There was a small silence.

‘Why did she come here?’

‘To find a job. To give me a hard time. I don’t know. You ask a lot of questions.’ I need to tell Tor about this man, Jervaid thought, I don’t know what he’s doing here but he seems to be on to her. ‘I know one thing,’ he added, ‘I shan’t be wasting any more of my time with Hettie. There are plenty more pretty girls in Ravendor.’

He got to his feet and shouldered his way out. Once outside, he found a dark doorway from which he could watch the tavern. He waited patiently for five minutes, and was rewarded by Corfe emerging and walking down the street. Jervaid followed him at a distance until he was sure he was headed for the palace, then he doubled back to Tor’s lodgings and knocked softly on her window.

Tor opened it. She was in her nightdress. ‘Jervaid, I can’t believe you came here,’ she said in a fierce whisper, afraid of the landlady hearing.

‘Tor, I had to see you…’

‘I said no and I meant it. How difficult is that to understand?’

‘Let me in, I’ve got to talk to you. Someone will see me standing here.’

‘Then go away.’

‘I think you’re being watched.’

Tor saw he was serious, opened the window wider and he climbed into the dark room. She wrapped herself in her cloak and lit the candle while Jervaid looked around him.

‘It’s a bit basic here, Tor. It doesn’t compare to your room in Tarragon.’ He sat on the bed, the only seat available, and leaned against the wall, his hands behind his head, smiling at Tor. ‘Sorry I got miffed back at the tavern. It’s because I fancy you rotten, I always have, you know that.’

He patted the bed beside him. ‘Why don’t you sit down?’ She looked at him suspiciously.

‘Who’s watching me?’

‘A tall thin man, long face, slightly stooped. I’ve seen him in the palace at Tarragon. Quiet voice. Difficult to guess his age. Has a way of looking at you…’ Tor’s eyes had widened. Without thinking, she sat on the bed, staring at Jervaid.

‘Corfe was watching me? What happened?’

‘Who is he?’

‘He was my grandfather’s undercover agent. He got hold of Pom and tried to make him say where the Knights were, he tortured him. Gwenderith broke a chair over his head. He’s here now working for Carl, I’m surprised you haven’t seen him. What did he say?’

‘He was asking about you, where I’d met you. He went back to the palace.’

‘You’re the second person he’s talked to that I know about. I don’t know why he’s interested in me if he doesn’t know who I am. He saw me one time with Skardroft, but if he recognised me why hasn’t he had me arrested?’

‘He didn’t seem to remember you. Maybe he’s got a terrible memory for faces…’ Jervaid’s attention was wandering from the conversation. He wound one of Tor’s curls round his finger.
‘I like your hair a bit longer…’ His warm hand slid round her neck giving her a pleasant frisson. It was true she found him attractive. ‘So do I get a reward for coming and warning you?’ he murmured, nuzzling her cheek and pushing her backwards on to the bed. There was a brief not unfriendly tussle then Tor succeeded in standing up.
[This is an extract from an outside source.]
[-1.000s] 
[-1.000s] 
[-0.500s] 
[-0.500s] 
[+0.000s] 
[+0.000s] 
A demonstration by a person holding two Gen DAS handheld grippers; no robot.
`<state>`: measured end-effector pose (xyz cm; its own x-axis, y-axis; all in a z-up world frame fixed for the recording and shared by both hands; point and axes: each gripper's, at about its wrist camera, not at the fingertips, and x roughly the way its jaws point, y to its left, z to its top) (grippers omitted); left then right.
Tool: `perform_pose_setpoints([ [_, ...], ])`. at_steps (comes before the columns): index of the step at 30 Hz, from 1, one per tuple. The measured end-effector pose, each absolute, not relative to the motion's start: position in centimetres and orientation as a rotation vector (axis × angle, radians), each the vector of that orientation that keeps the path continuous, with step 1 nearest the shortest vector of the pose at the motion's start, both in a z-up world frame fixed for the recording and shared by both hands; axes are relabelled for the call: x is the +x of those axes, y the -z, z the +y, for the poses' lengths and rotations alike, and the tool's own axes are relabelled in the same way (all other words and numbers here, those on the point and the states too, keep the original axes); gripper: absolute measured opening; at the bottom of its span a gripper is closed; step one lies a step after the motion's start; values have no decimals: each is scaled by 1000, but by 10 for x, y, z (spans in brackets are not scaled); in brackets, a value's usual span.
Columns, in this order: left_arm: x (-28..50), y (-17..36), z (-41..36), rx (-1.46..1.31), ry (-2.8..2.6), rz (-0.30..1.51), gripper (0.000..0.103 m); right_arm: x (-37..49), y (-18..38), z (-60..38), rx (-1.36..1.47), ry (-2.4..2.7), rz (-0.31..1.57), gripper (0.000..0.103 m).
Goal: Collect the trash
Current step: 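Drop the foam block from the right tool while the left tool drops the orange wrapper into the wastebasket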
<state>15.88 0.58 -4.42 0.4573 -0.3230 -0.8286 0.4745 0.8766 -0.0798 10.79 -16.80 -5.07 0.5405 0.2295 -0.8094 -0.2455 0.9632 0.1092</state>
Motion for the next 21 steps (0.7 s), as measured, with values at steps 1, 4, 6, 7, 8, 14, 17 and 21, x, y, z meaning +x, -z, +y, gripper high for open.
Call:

‘All you get is my undying gratitude, I’m afraid. I’ll have to chuck you out now.’ She spoke with reluctant firmness, opened the window and stood by it.

‘Goodnight, and thanks a lot, Jervaid.’

Jervaid went off into the dark, a handsome figure striding along the quiet streets, his natural optimism in the ascendant once more. Too early to abandon hopes of Tor; she liked him; they were alone in Ravendor; she could not, surely, resist him forever. Meanwhile, there was that serving girl from the White Boar, Jenneth; she should be getting back to her lodgings from work about now, and he had no doubt she would be pleased to see him.